◆ **DATASET SECTION**:
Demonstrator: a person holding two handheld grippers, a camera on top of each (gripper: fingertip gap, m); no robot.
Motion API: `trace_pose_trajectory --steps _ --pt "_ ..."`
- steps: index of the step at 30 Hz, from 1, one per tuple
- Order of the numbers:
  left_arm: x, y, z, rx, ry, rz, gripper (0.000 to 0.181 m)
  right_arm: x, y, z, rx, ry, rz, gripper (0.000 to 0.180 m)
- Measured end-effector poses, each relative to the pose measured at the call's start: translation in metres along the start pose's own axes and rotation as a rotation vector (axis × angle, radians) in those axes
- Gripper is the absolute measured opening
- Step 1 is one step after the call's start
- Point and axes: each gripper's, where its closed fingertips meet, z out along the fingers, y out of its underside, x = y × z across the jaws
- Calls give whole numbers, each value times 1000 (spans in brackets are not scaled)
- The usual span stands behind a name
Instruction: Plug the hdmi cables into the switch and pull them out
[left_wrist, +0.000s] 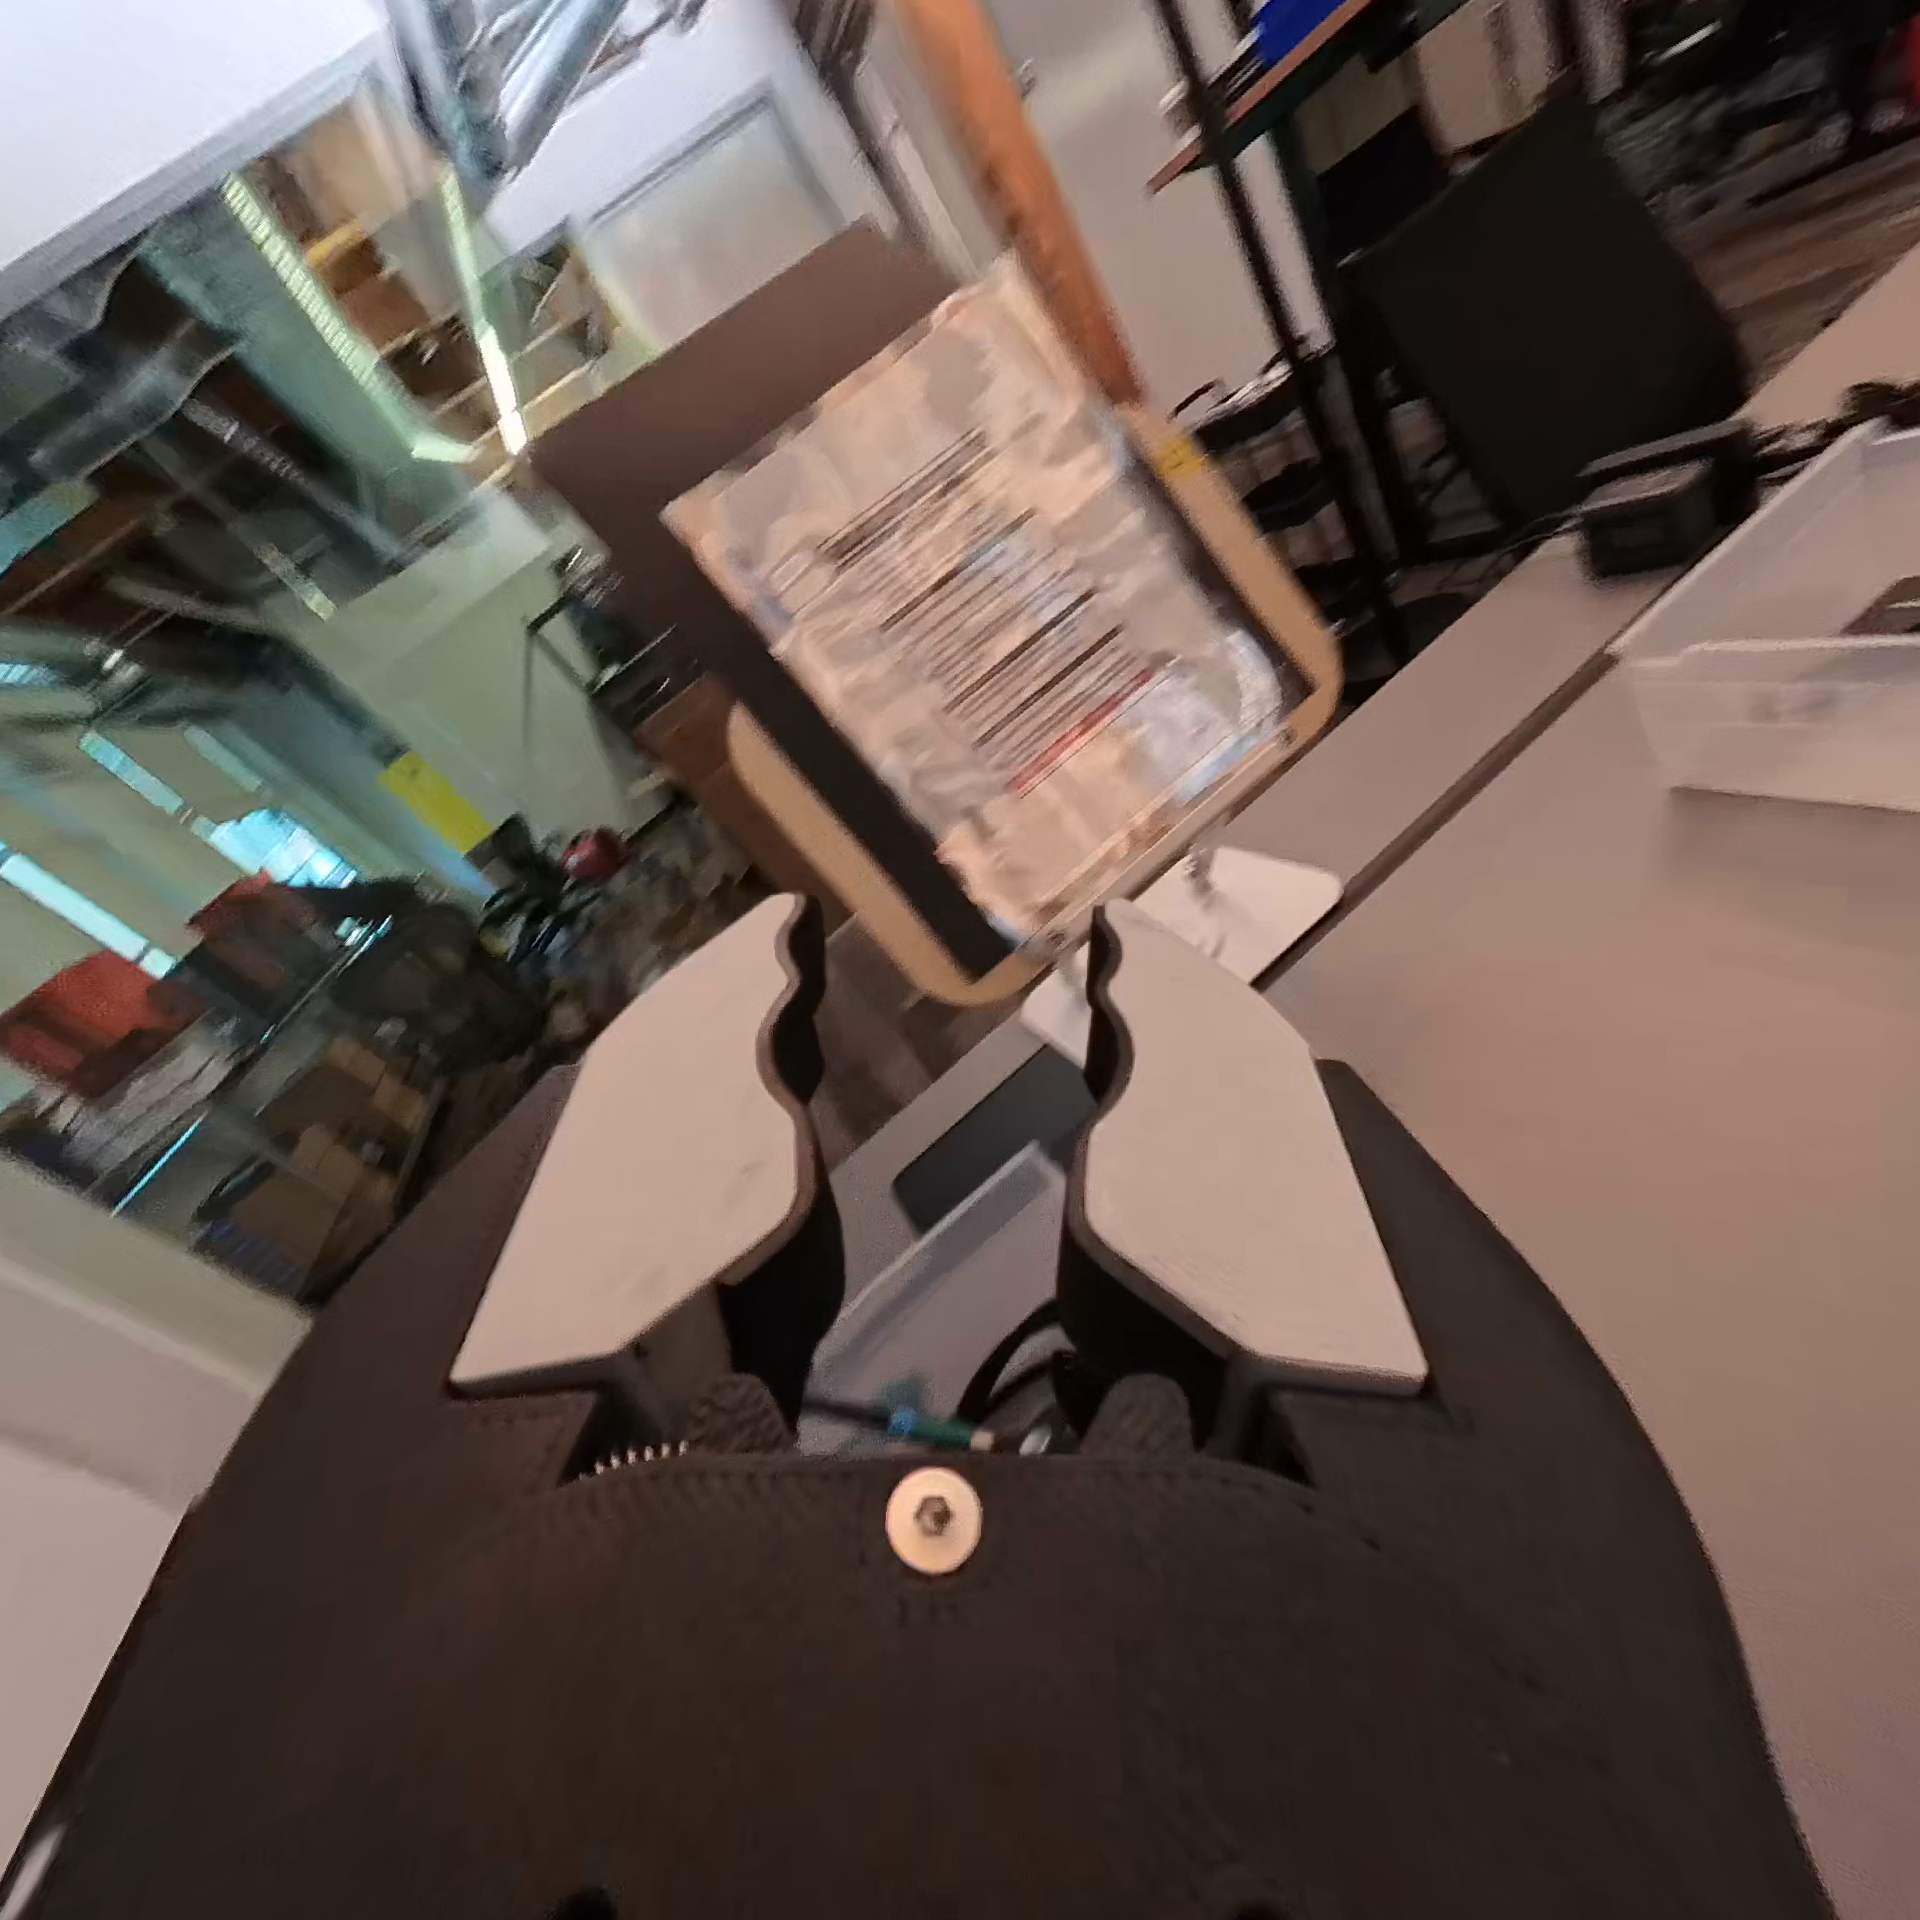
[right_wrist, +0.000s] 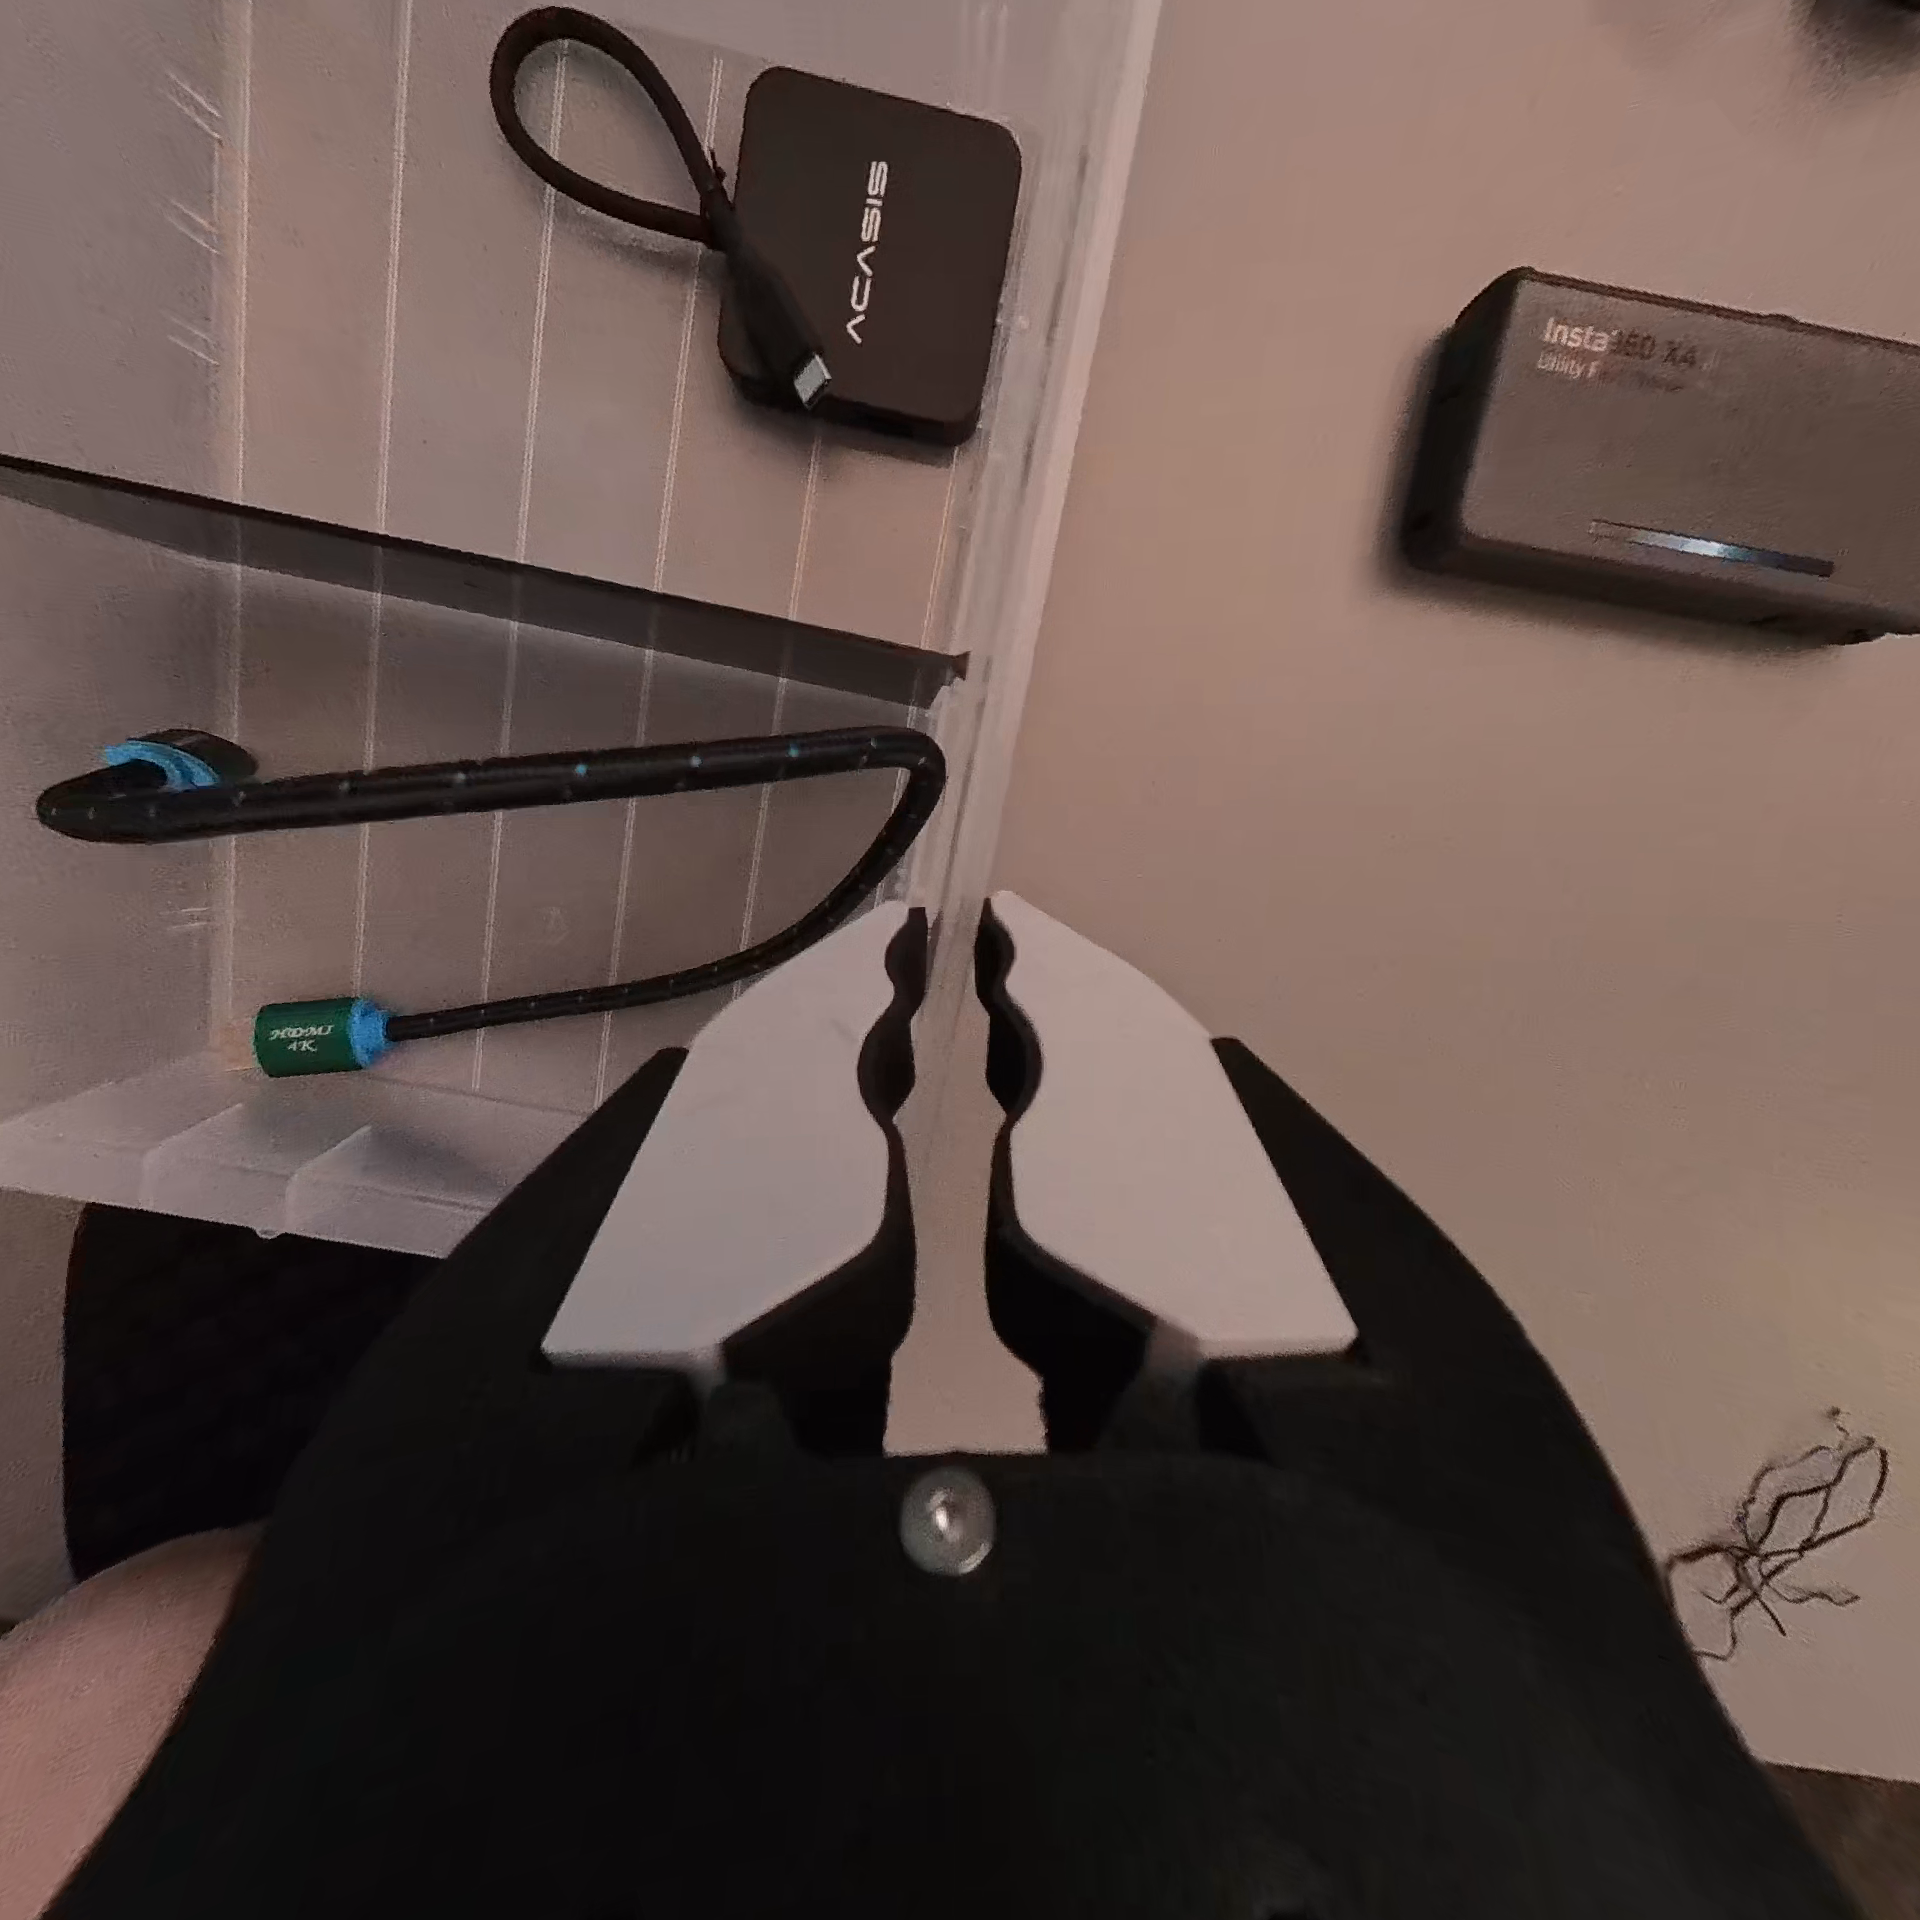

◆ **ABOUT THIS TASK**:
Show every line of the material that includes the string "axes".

◆ **COMPLETED TASK**:
- Measured end-effector poses, each relative to the pose measured at the call's start: translation in metres along the start pose's own axes and rotation as a rotation vector (axis × angle, radians) in those axes
- Point and axes: each gripper's, where its closed fingertips meet, z out along the fingers, y out of its underside, x = y × z across the jaws

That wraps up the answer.